• [Work request]:
In the records below, the line with "Mark the purple" opens the range and the line with "Object locations in" closes it; print that range exactly and nothing else.

• [Input]:
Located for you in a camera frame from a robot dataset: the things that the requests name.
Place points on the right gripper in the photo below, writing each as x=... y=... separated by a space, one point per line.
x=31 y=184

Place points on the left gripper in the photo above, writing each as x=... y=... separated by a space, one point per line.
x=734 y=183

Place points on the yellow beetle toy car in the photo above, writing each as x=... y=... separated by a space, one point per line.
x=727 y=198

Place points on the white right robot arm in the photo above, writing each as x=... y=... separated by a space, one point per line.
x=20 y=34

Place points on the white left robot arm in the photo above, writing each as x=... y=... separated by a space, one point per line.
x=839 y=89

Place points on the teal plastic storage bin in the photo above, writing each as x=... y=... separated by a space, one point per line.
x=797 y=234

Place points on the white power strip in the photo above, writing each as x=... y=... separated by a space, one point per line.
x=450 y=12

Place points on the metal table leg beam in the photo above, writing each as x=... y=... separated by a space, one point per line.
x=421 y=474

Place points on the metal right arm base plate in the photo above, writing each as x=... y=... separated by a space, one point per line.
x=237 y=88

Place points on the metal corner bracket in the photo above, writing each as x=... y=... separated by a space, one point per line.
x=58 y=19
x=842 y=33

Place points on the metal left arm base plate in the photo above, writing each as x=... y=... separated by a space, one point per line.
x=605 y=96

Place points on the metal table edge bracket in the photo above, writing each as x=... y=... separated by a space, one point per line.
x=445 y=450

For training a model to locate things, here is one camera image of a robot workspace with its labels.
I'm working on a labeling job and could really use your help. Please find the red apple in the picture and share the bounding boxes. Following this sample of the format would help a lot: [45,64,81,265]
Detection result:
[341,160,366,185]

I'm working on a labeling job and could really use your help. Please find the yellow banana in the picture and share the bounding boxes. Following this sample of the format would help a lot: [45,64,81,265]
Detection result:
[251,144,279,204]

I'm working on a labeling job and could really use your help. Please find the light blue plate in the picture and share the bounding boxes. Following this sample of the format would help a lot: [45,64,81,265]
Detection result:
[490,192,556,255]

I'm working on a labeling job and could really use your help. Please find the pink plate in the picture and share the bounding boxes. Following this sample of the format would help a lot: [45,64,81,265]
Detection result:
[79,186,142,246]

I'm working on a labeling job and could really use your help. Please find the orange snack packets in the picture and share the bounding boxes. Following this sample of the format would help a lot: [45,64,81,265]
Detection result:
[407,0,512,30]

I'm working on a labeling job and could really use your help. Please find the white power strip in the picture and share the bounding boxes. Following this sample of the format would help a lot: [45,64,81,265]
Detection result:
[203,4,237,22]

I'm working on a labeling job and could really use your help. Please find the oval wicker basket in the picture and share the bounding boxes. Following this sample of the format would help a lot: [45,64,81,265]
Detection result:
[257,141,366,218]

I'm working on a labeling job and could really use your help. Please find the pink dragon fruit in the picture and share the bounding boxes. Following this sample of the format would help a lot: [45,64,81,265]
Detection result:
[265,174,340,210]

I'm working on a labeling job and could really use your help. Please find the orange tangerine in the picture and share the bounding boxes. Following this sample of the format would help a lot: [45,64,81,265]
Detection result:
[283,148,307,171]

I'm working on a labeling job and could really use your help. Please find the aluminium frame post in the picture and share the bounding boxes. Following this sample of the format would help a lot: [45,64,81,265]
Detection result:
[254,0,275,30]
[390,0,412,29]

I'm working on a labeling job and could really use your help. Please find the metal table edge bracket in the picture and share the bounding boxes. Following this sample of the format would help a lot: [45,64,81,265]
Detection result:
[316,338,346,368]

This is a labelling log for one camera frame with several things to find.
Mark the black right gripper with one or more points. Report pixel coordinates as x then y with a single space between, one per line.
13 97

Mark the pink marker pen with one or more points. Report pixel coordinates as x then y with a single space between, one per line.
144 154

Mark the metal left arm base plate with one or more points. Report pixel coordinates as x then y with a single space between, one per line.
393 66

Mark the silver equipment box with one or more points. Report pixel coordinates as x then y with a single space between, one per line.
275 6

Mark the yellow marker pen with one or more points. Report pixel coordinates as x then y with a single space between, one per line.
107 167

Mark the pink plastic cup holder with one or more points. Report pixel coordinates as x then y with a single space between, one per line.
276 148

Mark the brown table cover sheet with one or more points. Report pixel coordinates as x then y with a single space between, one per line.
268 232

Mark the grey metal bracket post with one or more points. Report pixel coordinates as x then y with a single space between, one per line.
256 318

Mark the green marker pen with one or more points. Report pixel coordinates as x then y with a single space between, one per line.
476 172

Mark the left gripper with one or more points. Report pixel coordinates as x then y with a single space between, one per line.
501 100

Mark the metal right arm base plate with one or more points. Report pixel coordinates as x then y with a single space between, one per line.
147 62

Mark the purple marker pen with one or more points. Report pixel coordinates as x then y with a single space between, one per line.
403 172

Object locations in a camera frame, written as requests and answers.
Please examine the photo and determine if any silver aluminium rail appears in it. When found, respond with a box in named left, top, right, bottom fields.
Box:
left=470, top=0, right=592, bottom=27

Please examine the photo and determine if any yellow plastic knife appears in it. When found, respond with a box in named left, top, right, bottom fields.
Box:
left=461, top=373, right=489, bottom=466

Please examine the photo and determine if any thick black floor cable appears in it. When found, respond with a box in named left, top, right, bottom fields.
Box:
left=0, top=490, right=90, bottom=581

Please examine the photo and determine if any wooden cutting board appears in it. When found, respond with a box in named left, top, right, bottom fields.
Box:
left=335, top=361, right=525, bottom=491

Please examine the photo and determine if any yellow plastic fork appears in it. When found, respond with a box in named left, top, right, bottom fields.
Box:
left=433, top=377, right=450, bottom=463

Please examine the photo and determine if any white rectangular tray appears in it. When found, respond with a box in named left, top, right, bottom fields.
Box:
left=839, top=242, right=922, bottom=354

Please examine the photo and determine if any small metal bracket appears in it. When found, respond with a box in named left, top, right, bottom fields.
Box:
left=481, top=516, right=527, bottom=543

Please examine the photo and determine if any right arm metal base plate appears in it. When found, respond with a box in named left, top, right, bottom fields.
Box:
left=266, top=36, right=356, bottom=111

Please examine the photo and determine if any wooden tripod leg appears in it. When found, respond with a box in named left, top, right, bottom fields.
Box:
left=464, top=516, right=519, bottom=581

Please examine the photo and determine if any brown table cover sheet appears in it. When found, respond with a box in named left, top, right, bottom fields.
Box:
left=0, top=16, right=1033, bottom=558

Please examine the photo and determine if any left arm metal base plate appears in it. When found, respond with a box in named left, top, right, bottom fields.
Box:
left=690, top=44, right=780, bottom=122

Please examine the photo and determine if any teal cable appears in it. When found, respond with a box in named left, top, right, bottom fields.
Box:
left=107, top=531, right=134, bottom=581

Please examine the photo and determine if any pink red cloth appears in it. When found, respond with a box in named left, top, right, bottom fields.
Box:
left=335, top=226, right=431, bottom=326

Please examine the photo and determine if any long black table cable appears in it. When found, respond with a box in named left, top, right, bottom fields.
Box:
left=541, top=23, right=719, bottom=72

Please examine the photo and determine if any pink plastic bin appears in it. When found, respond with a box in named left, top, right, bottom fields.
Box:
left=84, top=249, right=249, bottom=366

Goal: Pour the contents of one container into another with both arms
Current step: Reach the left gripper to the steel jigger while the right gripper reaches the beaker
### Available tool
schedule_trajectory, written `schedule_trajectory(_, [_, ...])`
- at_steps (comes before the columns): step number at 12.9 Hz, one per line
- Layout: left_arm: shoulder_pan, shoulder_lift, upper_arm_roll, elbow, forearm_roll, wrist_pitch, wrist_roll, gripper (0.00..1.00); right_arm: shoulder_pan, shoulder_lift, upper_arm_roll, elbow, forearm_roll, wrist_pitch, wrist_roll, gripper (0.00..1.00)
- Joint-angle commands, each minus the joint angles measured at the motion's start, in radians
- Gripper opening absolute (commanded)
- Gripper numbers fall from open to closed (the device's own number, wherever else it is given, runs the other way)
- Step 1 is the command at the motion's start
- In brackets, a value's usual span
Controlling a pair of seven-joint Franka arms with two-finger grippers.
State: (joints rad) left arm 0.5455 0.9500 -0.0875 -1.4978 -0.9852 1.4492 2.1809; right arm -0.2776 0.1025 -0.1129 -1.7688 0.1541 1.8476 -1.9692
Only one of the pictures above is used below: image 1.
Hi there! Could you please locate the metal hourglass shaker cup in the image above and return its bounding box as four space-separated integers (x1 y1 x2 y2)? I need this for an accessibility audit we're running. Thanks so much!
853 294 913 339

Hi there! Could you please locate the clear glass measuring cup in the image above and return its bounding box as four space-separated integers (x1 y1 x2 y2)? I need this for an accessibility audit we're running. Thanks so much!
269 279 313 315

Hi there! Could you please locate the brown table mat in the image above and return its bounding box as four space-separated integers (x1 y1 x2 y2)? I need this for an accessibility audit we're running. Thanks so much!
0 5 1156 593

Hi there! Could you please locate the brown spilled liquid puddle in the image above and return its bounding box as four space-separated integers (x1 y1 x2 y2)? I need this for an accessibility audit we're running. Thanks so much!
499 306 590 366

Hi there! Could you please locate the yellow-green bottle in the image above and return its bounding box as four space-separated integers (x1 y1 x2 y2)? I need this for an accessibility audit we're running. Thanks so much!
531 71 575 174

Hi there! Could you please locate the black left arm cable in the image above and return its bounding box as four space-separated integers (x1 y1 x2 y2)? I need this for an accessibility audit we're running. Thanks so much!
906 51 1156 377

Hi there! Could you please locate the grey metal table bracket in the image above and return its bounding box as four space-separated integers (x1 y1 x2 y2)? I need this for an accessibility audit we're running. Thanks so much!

• [Answer for this exercise]:
Mark the purple marker pen with one or more points. Report pixel coordinates as x then y with a single space between, one per line.
403 172

Object locations in a camera frame, written as requests and answers.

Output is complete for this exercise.